Still, it’s not that bad. As my terminally cheerful mother insists on telling me whenever I dare to complain, I’m luckier than most women: Lucy is a good girl most of the time, I have Michelle to help me, I don’t know how lucky I am, it’s hard work but it’s all worth it, and everything is basically ‘hunky-dory’. So why do I wake up every Saturday morning feeling as if I’m about to be suffocated for forty-eight hours, wondering if I’ll survive until Monday?

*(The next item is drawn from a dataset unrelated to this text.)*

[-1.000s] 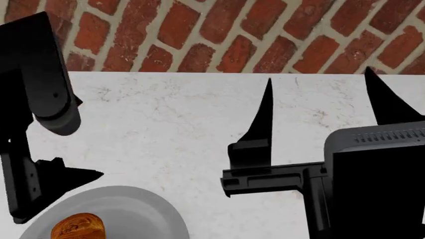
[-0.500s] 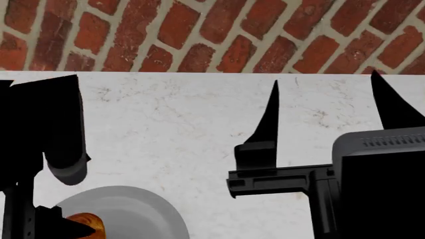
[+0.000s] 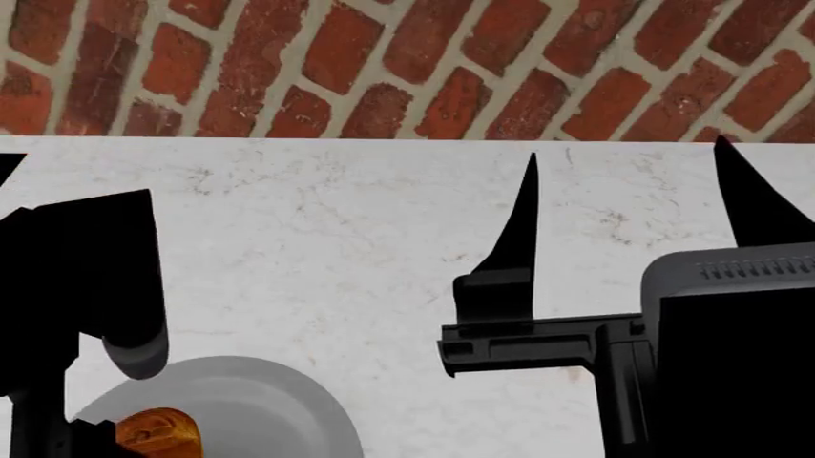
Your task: Place all breads on the cutting board.
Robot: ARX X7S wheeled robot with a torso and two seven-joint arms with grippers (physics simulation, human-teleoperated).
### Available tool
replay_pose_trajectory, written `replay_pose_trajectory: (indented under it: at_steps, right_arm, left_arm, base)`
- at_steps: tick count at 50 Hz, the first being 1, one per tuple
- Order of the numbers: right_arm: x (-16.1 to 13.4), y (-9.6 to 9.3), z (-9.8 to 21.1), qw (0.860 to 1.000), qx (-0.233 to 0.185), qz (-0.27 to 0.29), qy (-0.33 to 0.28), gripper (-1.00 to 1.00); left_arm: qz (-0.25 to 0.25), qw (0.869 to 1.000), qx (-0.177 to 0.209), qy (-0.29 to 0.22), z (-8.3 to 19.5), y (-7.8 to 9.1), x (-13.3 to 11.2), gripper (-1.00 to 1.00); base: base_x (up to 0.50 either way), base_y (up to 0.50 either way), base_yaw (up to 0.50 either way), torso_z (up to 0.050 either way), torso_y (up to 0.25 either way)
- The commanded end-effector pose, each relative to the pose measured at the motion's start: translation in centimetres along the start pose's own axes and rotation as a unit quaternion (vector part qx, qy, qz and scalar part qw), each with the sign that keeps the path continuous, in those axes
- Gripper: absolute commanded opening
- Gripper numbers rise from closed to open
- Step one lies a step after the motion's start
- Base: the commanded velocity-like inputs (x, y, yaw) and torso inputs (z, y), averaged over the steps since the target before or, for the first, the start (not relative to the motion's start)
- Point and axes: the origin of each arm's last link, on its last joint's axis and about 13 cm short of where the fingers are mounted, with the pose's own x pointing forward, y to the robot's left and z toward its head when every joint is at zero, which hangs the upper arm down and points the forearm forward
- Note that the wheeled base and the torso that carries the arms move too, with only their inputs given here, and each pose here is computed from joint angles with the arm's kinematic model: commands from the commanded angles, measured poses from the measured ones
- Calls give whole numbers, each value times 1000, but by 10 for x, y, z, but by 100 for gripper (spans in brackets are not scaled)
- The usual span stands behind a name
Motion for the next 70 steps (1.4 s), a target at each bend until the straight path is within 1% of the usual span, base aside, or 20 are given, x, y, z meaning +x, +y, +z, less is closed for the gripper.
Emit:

Spoke to Cordy on the phone today and she told me Oonagh is also preoccupied with monsters. Cordy blames the children in Lucy and Oonagh’s class who are from ‘the other side of the tracks’ (her expression, not mine). She said, ‘I bet their thick parents have been stuffing their heads full of nonsense about fairies and devils, and they’ve passed it on to our kids.’ She sounded quite cross about it. She says you pay through the nose to send your daughter to a private school where you trust she won’t encounter any ‘white trash’, but then she does because some white trash types have lots of money. ‘From setting up chains of tanning studios and pube-waxing emporia,’ she said bitterly. I didn’t ask what ‘emporia’ were.

What else? Oh, yes, a man called William Markes is very probably going to ruin my life. But he hasn’t yet, and I admit I’m not in the most positive state of mind at the moment. Let’s wait and see.